Sunday 15 July 2018

King Billy No Mates

Dissident Republicans may have attacked the home of Gerry Adams, but the great majority of the week-long annual riot in Northern Ireland has been the work of the people on whom the Government depends for confidence and supply. Some of those have even opened fire on the Police.

If "they're not the DUP," then for whom else, exactly, do they vote? Nor could the DUP do without their political muscle, which one newly elected MP, from a prominent paramilitary family, thanked explicitly in her acceptance speech last year.

Unrest of the kind that we have seen in Northern Ireland would be the only news if it were happening in England, Scotland or Wales.

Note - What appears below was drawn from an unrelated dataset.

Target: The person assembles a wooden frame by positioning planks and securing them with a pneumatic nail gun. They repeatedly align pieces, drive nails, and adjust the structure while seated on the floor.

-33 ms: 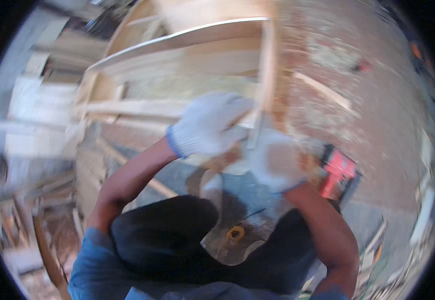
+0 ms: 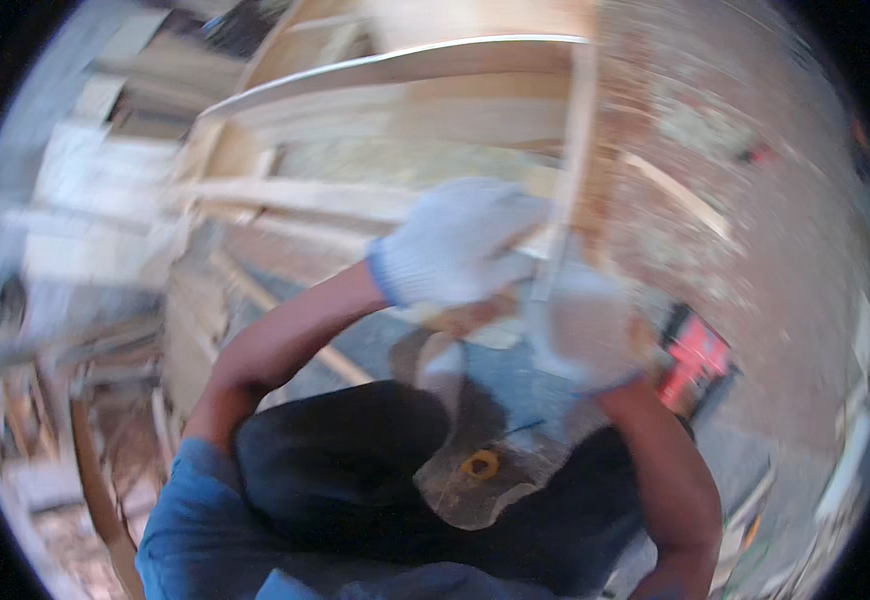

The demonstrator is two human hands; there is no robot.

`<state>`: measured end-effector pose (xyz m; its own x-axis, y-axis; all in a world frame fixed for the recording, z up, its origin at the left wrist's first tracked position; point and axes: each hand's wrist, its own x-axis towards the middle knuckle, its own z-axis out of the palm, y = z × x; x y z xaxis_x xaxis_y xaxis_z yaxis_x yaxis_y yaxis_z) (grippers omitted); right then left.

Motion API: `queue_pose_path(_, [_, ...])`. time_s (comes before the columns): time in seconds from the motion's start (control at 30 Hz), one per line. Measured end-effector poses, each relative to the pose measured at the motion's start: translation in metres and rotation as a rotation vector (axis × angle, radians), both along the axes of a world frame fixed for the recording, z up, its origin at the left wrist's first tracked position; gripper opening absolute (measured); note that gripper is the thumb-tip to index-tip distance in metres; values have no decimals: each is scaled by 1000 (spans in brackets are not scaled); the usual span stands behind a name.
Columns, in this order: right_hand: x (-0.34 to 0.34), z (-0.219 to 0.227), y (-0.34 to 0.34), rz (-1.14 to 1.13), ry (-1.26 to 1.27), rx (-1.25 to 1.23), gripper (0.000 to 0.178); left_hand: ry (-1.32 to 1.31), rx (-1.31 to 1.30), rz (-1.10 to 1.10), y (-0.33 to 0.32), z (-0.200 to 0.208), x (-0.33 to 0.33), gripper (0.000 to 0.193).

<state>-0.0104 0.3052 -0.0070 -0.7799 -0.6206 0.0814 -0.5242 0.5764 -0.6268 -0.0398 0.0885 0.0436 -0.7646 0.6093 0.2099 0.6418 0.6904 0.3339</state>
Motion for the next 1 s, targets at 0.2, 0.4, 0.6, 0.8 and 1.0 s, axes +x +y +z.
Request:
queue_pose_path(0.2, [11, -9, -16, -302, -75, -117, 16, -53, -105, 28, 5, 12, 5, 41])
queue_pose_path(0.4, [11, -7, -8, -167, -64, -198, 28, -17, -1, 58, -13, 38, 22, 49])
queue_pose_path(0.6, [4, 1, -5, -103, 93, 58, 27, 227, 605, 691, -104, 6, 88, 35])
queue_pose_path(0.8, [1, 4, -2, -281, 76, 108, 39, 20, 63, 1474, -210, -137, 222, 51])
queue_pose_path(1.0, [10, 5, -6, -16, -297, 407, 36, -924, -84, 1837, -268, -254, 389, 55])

That it has barely been mentioned is for two reasons.

First, everything to do with "The Twelfth" would come close to bringing down a Government dependent on the DUP if it were shown on national television. It is public holiday for the specific purpose of committing sectarian violence. 

Bonfires are topped with the flag of a friendly neighbouring state, and also feature the pictures of elected local politicians. Confederate flags are routinely and increasingly paraded, and Swastikas are not unheard of.

Yet without this electoral bloc, Theresa May would not be Prime Minister. In which case, people would say, Theresa May does not deserve to be Prime Minister.

And secondly, we are in every sense disengaging from Northern Ireland.

Having the DUP effectively in government for a year has crystallised the sense, which has always been there, that we did not really have anything in common with the place, but had merely inherited it as a kind of unwanted stepchild, troublesome and expensive.

We are rapidly approaching the point of either putting it up for adoption, or just kicking it out without a further thought.